Leonard Swidler has been for forty years the Christian world’s leading exponent of interreligious dialogue, including dialogue with Islam. In June this year he accepted an official invitation to make a week-long visit to Imam University in Riyadh, Saudi Arabia, to exchange views with its faculty. This was an unprecedented event. Imam University is the citadel of Saudi Arabia’s ultraconservative form of Islam, the main center for the higher education of its clergy. Professor Swidler is the first Christian or Western scholar to receive such an invitation. In this seminar he will report on his experiences in the visit, and other related events.

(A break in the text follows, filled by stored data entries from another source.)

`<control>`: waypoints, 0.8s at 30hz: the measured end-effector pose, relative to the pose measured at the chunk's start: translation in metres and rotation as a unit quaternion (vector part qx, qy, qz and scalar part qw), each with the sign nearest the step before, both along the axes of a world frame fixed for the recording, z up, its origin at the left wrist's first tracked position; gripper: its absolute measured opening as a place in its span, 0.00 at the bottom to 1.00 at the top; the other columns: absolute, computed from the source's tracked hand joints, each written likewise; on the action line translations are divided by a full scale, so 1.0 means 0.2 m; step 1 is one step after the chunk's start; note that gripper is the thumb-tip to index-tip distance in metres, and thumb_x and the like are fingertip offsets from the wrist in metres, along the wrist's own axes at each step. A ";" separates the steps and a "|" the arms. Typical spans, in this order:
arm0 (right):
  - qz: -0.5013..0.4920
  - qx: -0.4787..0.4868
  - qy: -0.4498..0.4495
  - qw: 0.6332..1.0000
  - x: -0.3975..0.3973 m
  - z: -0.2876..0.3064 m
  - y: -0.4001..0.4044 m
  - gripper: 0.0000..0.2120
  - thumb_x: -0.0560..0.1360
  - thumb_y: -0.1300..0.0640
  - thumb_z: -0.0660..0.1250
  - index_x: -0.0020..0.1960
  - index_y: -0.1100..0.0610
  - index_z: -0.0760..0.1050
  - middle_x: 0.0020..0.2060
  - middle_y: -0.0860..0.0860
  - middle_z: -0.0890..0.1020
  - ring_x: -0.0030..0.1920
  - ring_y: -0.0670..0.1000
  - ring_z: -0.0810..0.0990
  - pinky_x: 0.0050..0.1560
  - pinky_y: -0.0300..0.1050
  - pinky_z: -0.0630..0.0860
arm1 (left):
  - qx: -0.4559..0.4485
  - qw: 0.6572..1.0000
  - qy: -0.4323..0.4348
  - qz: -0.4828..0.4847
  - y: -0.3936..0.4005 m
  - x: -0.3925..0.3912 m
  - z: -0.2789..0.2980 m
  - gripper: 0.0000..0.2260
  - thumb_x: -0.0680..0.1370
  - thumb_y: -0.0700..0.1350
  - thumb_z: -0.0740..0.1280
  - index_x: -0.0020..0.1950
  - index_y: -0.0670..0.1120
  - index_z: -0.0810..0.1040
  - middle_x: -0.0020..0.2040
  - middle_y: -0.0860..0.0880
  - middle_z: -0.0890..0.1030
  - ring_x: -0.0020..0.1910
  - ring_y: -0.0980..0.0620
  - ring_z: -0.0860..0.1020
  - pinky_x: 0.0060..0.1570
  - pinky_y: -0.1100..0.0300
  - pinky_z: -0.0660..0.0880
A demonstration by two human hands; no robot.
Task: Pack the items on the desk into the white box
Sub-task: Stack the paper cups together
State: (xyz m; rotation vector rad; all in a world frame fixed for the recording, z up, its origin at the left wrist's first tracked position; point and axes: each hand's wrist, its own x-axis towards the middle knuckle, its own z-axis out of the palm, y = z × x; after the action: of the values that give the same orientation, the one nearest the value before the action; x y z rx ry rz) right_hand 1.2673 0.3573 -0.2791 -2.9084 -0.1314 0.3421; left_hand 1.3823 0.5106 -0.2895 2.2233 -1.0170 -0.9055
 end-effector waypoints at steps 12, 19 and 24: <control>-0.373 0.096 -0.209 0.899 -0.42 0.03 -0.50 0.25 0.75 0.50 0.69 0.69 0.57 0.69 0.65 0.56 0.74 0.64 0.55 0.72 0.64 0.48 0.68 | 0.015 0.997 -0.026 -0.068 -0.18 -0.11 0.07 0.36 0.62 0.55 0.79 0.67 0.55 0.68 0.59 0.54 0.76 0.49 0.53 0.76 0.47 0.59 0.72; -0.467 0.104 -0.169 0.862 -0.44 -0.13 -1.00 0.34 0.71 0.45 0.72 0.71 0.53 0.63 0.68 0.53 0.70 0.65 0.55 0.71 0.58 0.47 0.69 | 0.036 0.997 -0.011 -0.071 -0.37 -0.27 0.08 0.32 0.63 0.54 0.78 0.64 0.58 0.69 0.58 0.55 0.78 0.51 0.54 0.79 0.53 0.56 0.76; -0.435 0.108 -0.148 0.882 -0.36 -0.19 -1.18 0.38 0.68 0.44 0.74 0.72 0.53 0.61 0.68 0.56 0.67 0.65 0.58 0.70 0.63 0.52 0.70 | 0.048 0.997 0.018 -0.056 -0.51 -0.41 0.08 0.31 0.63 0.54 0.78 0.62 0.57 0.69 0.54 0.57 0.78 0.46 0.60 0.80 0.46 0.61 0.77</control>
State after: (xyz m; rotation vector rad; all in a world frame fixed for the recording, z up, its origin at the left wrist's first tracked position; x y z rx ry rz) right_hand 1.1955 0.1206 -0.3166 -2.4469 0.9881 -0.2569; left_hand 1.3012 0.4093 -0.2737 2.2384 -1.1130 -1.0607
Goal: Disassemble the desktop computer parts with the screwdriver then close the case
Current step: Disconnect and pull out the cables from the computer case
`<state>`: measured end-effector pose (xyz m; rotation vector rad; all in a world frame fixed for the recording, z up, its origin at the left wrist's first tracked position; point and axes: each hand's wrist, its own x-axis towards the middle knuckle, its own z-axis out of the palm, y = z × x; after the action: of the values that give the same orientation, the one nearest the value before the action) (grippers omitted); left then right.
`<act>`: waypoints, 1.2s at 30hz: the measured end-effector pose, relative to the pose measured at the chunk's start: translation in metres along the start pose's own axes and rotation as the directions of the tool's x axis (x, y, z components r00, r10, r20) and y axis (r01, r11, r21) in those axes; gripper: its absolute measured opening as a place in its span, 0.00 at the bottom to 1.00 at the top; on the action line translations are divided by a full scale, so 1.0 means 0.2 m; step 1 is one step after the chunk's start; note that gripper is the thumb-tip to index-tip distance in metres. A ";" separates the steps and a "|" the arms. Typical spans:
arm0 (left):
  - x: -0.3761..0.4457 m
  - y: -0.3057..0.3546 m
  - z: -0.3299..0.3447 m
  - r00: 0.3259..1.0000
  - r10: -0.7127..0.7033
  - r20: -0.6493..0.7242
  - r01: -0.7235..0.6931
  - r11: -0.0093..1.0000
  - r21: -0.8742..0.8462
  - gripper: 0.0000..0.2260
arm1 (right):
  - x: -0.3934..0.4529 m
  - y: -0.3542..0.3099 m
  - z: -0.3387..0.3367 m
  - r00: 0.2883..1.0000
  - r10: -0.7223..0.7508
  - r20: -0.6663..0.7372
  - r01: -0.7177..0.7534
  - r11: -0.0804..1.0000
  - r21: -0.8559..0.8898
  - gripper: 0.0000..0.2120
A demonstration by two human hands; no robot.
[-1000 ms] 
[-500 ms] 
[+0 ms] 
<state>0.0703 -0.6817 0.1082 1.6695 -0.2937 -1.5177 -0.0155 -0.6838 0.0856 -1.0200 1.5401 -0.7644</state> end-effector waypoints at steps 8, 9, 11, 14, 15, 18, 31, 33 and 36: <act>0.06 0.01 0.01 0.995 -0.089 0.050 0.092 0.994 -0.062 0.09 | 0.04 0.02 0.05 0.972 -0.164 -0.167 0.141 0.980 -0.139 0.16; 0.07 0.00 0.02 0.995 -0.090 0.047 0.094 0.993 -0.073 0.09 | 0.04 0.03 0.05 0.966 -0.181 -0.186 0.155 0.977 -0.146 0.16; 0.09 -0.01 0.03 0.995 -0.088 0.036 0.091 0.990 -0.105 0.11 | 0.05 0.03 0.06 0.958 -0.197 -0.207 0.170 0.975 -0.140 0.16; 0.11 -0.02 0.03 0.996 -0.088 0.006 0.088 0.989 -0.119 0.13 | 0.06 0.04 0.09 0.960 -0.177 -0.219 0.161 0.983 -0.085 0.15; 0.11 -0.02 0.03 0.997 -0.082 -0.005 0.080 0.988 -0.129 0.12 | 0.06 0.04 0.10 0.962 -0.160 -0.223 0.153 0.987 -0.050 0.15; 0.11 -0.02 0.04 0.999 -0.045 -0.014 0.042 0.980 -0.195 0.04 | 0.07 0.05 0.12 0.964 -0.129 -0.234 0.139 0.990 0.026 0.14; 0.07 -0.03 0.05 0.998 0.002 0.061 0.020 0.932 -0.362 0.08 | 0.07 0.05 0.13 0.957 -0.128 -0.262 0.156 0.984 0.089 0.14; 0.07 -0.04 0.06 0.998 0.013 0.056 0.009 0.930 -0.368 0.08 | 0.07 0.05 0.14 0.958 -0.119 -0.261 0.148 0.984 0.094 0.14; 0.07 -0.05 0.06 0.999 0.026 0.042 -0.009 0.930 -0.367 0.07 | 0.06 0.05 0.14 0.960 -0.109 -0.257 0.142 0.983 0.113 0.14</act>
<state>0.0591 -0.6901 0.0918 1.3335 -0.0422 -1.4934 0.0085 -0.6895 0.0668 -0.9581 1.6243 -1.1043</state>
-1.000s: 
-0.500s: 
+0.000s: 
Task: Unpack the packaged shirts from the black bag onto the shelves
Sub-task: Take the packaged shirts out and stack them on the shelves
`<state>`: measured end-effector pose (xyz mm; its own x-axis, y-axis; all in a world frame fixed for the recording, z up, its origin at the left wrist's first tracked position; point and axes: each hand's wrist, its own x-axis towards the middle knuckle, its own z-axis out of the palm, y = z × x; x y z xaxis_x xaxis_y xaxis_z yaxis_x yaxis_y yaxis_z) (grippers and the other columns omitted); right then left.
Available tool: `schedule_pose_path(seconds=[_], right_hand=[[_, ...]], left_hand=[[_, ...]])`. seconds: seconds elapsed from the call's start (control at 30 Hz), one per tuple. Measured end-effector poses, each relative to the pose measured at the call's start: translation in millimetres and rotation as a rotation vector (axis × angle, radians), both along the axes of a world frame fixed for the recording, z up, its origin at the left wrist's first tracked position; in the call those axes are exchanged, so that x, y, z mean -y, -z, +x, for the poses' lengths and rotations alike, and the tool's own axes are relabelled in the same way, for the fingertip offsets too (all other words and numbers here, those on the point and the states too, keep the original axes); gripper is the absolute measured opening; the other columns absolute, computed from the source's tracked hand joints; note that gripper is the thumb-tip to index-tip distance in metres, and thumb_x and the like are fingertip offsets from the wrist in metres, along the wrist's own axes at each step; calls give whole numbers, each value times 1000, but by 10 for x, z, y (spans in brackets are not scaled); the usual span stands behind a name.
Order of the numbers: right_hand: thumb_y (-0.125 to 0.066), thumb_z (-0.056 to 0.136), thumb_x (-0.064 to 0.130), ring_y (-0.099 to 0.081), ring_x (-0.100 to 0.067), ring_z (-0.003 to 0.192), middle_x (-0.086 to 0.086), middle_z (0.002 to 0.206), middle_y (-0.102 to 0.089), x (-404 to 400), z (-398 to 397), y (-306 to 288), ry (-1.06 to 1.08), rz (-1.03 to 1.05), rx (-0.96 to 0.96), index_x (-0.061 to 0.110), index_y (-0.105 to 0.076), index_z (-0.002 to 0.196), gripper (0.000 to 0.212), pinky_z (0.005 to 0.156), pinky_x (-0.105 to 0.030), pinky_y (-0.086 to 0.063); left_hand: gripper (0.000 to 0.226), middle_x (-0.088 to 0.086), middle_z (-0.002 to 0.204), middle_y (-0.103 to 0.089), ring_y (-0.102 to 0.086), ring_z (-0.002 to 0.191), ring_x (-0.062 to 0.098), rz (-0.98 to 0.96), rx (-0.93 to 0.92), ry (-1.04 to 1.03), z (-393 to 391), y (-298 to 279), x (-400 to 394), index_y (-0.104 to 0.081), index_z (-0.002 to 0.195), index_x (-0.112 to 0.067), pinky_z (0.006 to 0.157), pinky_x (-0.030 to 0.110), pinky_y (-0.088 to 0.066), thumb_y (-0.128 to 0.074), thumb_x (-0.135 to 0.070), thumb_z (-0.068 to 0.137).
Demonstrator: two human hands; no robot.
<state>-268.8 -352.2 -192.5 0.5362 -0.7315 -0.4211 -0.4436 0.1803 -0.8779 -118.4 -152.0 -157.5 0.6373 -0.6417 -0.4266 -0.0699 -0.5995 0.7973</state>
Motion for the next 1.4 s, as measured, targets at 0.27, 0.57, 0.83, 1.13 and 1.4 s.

His visit was the consequence of a Seminar on Interreligious Dialogue he and his staff conducted for a week in September 2009 at Temple University’s Dialogue Institute, which he founded, for fourteen Imam University professors. They were so enthusiastic about this experience that the Saudi embassy in Washington sent repeated letters to the Rector of the university suggesting Prof. Swidler be given an “official invitation” to the university’s newly founded King Abdullah Center for Islamic Contemporary Studies. Forty Saudi professors, of whom ten were women, took part in the events of his visit. Fahad al-Homoudhi, a faculty member of Imam University who helped arrange the visit, said, “It’s a very big change in Saudi Arabia.”
During this summer Prof. Swidler and his staff conducted a three-week long seminar on interreligious dialogue for Muslim students from around the globe. Arrangements are under discussion for eight further similar events.